# peanut trade!



## Redbeard (Aug 7, 2006)

my peanut and are doing a trade for a devils weed !! 
got my half yesterday !! look at that devils weed, dosent it look delicious :helloooo:
i cannot wait to smoke it, ive heard all great things about it.
thanks again man for doing the trade with me.
i hope you like the return selection :mrcool:
will get it in the mail asap !!


----------



## KaiSQ (Aug 4, 2008)

Looking foward to trying the Devil's Weed myself. enjoy


----------



## EKGOTSKILLZZ (Jun 17, 2008)

nice hit


----------



## Ceedee (Jun 2, 2006)

Let us know how that Devil's Weed smokes! Nice trade 

CD


----------



## ctiicda (Jun 19, 2008)

Chad let me know how it goes... I have been wanting to try one too.


----------



## Redbeard (Aug 7, 2006)

Ceedee said:


> Let us know how that Devil's Weed smokes!

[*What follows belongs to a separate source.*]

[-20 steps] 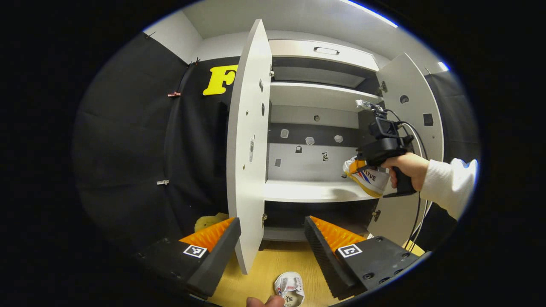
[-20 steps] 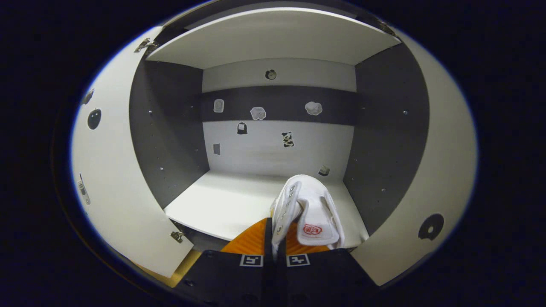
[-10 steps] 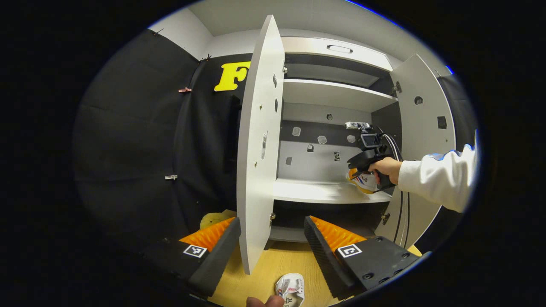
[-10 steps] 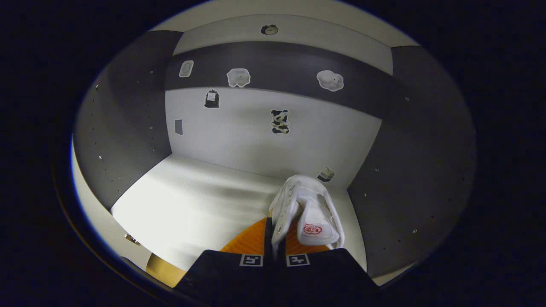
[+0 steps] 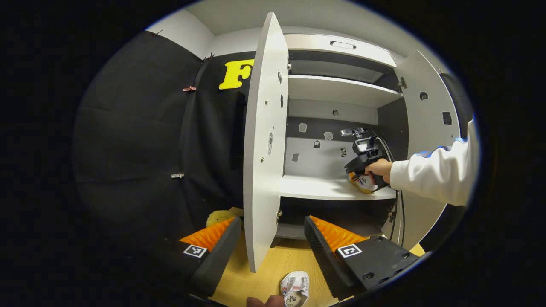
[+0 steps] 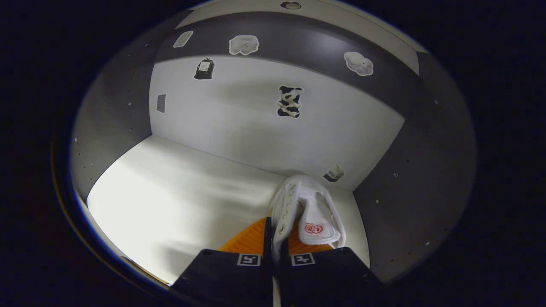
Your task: Grab one shoe with the right hand and put it into the shoe cabinet, grab the other shoe with the left hand and put it into the shoe cabinet; then close the right door with the right hand and the left door with the left hand.
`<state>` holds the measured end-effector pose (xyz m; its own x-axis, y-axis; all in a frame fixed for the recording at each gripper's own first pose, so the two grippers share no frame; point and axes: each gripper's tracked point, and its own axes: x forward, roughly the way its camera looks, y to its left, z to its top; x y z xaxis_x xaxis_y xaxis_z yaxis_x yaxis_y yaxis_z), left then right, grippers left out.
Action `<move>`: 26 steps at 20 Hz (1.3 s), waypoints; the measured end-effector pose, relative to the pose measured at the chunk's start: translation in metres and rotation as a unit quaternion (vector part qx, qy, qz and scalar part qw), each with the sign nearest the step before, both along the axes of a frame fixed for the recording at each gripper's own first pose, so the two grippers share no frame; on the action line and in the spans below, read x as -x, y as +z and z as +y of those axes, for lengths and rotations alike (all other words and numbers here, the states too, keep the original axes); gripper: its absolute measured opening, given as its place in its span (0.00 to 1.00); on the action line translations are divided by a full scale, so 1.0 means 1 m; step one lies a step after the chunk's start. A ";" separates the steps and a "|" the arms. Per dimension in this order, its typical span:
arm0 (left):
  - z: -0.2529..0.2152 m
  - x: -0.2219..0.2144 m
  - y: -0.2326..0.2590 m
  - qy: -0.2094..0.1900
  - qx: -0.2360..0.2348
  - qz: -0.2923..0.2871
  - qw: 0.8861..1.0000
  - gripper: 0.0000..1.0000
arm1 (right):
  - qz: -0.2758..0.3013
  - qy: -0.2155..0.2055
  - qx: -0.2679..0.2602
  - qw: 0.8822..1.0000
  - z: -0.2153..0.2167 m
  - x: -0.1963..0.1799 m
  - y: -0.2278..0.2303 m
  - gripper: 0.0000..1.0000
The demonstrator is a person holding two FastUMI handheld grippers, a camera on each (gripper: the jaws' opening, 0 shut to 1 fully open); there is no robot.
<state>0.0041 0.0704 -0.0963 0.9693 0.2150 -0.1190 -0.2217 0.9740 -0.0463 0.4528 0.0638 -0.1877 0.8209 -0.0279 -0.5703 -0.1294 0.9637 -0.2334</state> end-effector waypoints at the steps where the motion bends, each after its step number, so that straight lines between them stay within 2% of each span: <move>1: -0.001 0.000 0.001 -0.001 0.001 -0.001 1.000 0.95 | 0.005 -0.003 -0.004 1.000 0.000 0.003 0.000 0.16; 3: -0.002 0.001 0.003 -0.005 0.003 -0.004 1.000 0.95 | 0.013 -0.009 -0.026 1.000 0.002 0.009 0.003 0.34; 4: -0.003 0.001 0.003 -0.008 0.003 -0.005 1.000 0.95 | 0.014 -0.009 -0.037 0.999 0.005 0.013 0.006 0.50; 5: -0.004 0.001 0.004 -0.010 0.004 -0.007 1.000 0.95 | 0.016 -0.008 -0.048 0.999 0.009 0.019 0.010 0.55; 8: -0.006 0.004 0.007 -0.016 0.002 -0.011 1.000 0.95 | -0.002 -0.003 -0.067 0.998 0.015 0.038 0.030 0.90; 13: -0.009 0.013 0.010 -0.028 -0.002 -0.016 0.999 0.95 | -0.082 -0.001 -0.108 0.991 0.015 0.079 0.079 0.97; 17: -0.012 0.021 0.015 -0.039 -0.007 -0.026 0.999 0.95 | -0.153 0.009 -0.165 0.974 0.019 0.131 0.121 0.97; 23: -0.019 0.029 -0.001 -0.057 0.006 -0.031 0.998 0.95 | -0.226 0.023 -0.201 0.953 0.014 0.241 0.166 0.98; 26: -0.029 0.031 -0.024 -0.080 -0.007 -0.022 0.997 0.95 | -0.256 0.036 -0.196 0.946 0.007 0.300 0.180 0.98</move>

Nice trade
> 
> CD


i will...still tring to decide what brew to pair it with...any ideas ?


----------



## Redbeard (Aug 7, 2006)

ctiicda said:


> Chad let me know how it goes... I have been wanting to try one too.


for sure ! or maybe i wont have to :mrcool: :helloooo:


----------



## Paint (Mar 1, 2008)

So ya got your trade Chad looks good.Did you fire up the weed yet?


----------



## Redbeard (Aug 7, 2006)

paint said:


> So ya got your trade Chad looks good.Did you fire up the weed yet?


no, i have not sparked the weed up yet . figured after its travels it would need to rest a few days :biggrin:


----------



## happy1 (Jun 29, 2007)

Nice trade!


----------



## El Lechero (Apr 13, 2008)

I think the Devil's Weed smokes are awesome! Be sure to post a review!


----------



## amateurke (Mar 28, 2008)

Nice trade!!


----------



## Peanut (Aug 13, 2008)

Make sure you smoke it...Glad you liked it.


----------



## howland1998 (Dec 17, 2007)

redbeard said:


> no, i have not sparked the weed up yet . figured after its travels it would need to rest a few days :biggrin:


This thread almost sounds illegal.LOLOL


----------



## Redbeard (Aug 7, 2006)

howland1998 said:


> This thread almost sounds illegal.LOLOL


haha, its was even worse before peanut hooked me up with this weed, when i called the local B&Ms asking for it. The reaction you get from them on the phone is hilarious...there like what...its a cigar ? are you calling the correct place... HAH go ahead and try it. Call you favorite B&M and ask them for the weed. I called them all and got similar reactions


----------



## Redbeard (Aug 7, 2006)

Peanut said:


> Make sure you smoke it...Glad you liked it.


you dont have to worry about that sir!!!! :leph:


----------



## DOZER (Sep 30, 2007)

Very nice!!


----------



## karmaz00 (Dec 5, 2007)

nice trade


----------



## DBCcigar (Apr 24, 2008)

Nice trade! Let us know how good the weed is!


----------



## big04deuce (May 16, 2008)

Oh yeah it looks great!!!


----------



## ngetal (Jul 6, 2008)

looks tasty! enjoy....


----------



## MikeGates (Aug 22, 2008)

awesome trade, I really wanna try a weed, i'll keep my eyes peeled for one, enjoy!


----------